Sunday, 19th October 2014

by Joshua Gaskell

I remember hearing years ago that on any Wikipedia article, if one clicks on the first link and then repeats the process as many times as it takes, one will almost always end up on the entry for Philosophy. The idea is that this phenomenon is consonant with philosophy’s status in the groves of Academe, its broad literal meaning (‘love of knowledge’), and the fact that, no matter the subject, a PhD is a doctorate of philosophy: all roads lead to Rome, but all hyperlinks lead to Athens.

To while away the lonely nights, I’ve devised a similar but more involved game to play on the OED website. Rather than trying to get from the most specific to the most general, I try to get from one word to its opposite. Each new word in the chain is used synonymously in the definition of the previous word. For example,

OED: Getting to the Opposite #1 (Good to Bad)

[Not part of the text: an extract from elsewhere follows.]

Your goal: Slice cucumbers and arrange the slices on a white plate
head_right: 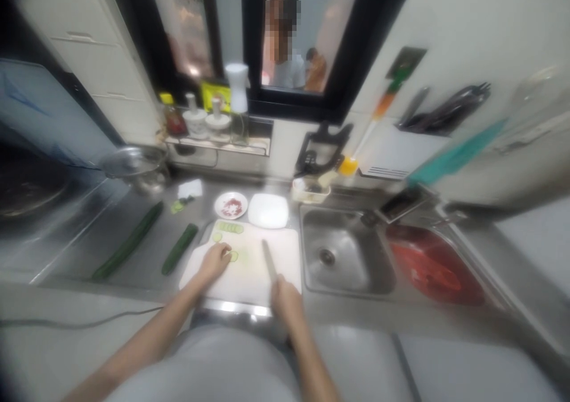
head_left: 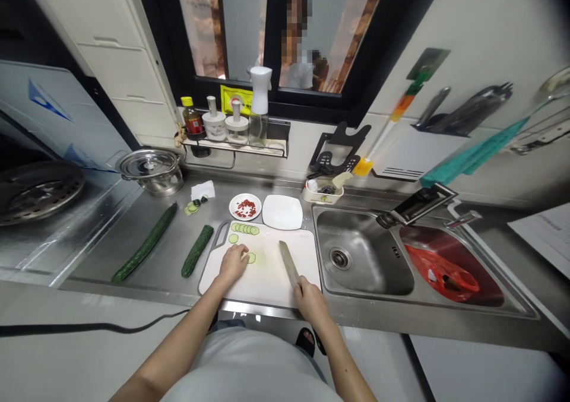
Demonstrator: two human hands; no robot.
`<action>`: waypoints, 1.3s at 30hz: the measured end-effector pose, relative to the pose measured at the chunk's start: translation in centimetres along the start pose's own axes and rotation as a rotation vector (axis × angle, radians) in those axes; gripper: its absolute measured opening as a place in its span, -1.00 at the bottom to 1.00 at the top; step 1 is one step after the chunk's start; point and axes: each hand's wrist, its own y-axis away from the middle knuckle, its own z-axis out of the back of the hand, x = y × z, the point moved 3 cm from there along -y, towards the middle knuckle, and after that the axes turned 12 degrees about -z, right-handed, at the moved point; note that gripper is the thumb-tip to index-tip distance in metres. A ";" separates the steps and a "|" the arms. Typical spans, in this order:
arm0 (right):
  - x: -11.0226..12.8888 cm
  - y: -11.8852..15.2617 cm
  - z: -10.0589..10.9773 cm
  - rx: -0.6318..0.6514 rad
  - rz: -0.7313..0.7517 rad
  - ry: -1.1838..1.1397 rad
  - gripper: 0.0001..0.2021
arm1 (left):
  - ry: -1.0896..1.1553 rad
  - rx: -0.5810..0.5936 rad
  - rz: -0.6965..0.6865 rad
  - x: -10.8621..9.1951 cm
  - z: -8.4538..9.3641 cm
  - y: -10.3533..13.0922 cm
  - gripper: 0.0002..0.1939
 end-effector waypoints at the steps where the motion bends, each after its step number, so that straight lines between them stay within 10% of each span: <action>1: -0.1 -0.2 0.0 -0.006 -0.002 -0.007 -0.73 | -0.015 0.011 -0.003 -0.2 0.0 0.1 -0.79; 39: 0.7 -1.3 -1.0 0.020 0.007 -0.035 -0.69 | -0.129 0.135 0.099 -2.7 1.2 -0.9 -0.85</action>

  1. Good: ‘Having in adequate degree those properties which a thing of the kind ought to have’
  2. Adequate: ‘acceptable in quality or quantity’
  3. Acceptable: ‘Tolerable or allowable’
  4. Tolerable: ‘of middling quality, mediocre, passable’
  5. Mediocre: ‘indifferent, of poor quality, second-rate
  6. Second-rate: ‘A person or thing of inferior class’
  7. Inferior: ‘comparatively bad

The theoretical justification for this game would doubtless have something to do with synthesis and the signifier (all words are contronyms!); but not being one who seeks the truth among the groves of Academus, I just play it for kicks.